**Data block**
++++++++++
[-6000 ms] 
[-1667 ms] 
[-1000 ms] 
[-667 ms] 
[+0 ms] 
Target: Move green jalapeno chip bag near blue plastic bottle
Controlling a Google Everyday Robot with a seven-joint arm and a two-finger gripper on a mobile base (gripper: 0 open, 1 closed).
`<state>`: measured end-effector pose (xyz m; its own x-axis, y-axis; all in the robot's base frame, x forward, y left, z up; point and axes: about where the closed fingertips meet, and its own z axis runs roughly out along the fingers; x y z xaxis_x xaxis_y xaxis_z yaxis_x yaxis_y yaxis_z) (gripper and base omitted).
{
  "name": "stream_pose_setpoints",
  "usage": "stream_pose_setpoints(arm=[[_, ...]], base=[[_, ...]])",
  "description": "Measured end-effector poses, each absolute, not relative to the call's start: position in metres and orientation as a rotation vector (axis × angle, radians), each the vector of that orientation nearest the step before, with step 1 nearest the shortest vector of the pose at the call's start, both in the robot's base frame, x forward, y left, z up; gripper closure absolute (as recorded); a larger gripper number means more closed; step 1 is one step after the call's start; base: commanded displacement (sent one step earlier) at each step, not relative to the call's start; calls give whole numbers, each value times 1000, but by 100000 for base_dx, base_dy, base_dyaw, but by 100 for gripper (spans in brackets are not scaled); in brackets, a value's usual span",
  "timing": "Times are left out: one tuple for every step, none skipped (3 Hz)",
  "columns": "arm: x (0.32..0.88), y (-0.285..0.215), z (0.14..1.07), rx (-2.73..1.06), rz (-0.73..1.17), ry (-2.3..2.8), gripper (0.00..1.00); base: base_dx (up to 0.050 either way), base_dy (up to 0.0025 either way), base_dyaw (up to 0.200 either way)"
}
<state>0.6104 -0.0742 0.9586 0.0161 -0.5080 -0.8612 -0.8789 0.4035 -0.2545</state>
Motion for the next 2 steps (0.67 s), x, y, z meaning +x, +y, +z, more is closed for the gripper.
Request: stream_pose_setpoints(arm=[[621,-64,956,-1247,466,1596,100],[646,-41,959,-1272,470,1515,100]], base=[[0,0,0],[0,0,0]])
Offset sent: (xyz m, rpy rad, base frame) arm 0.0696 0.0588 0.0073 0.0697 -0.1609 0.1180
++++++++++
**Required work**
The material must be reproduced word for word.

**Task solution**
[-6000 ms] 
[-1667 ms] 
[-1000 ms] 
[-667 ms] 
[+0 ms] 
Target: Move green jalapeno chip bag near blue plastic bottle
Controlling a Google Everyday Robot with a seven-joint arm and a two-finger gripper on a mobile base (gripper: 0 open, 1 closed).
`<state>`: measured end-effector pose (xyz m; its own x-axis, y-axis; all in the robot's base frame, x forward, y left, z up; point and axes: about where the closed fingertips meet, and its own z axis runs roughly out along the fingers; x y z xaxis_x xaxis_y xaxis_z yaxis_x yaxis_y yaxis_z) (gripper and base omitted).
{
  "name": "stream_pose_setpoints",
  "usage": "stream_pose_setpoints(arm=[[_, ...]], base=[[_, ...]])",
  "description": "Measured end-effector poses, each absolute, not relative to the call's start: position in metres and orientation as a rotation vector (axis × angle, radians), each the vector of that orientation nearest the step before, with step 1 nearest the shortest vector of the pose at the call's start, both in the robot's base frame, x forward, y left, z up; gripper closure absolute (as recorded); a larger gripper number means more closed; step 1 is one step after the call's start; base: commanded displacement (sent one step earlier) at each step, not relative to the call's start; calls give whole numbers, each value times 1000, but by 100000 for base_dx, base_dy, base_dyaw, but by 100 for gripper (spans in brackets are not scaled); in brackets, a value's usual span",
  "timing": "Times are left out: one tuple for every step, none skipped (3 Hz)",
  "columns": "arm: x (0.32..0.88), y (-0.285..0.215), z (0.14..1.07), rx (-2.73..1.06), rz (-0.73..1.17), ry (-2.3..2.8), gripper (0.00..1.00); base: base_dx (up to 0.050 either way), base_dy (up to 0.0025 either way), base_dyaw (up to 0.200 either way)"
}
<state>0.6104 -0.0742 0.9586 0.0161 -0.5080 -0.8612 -0.8789 0.4035 -0.2545</state>
Motion for the next 2 steps (0.67 s), x, y, z meaning +x, +y, +z, more is closed for the gripper.
Request: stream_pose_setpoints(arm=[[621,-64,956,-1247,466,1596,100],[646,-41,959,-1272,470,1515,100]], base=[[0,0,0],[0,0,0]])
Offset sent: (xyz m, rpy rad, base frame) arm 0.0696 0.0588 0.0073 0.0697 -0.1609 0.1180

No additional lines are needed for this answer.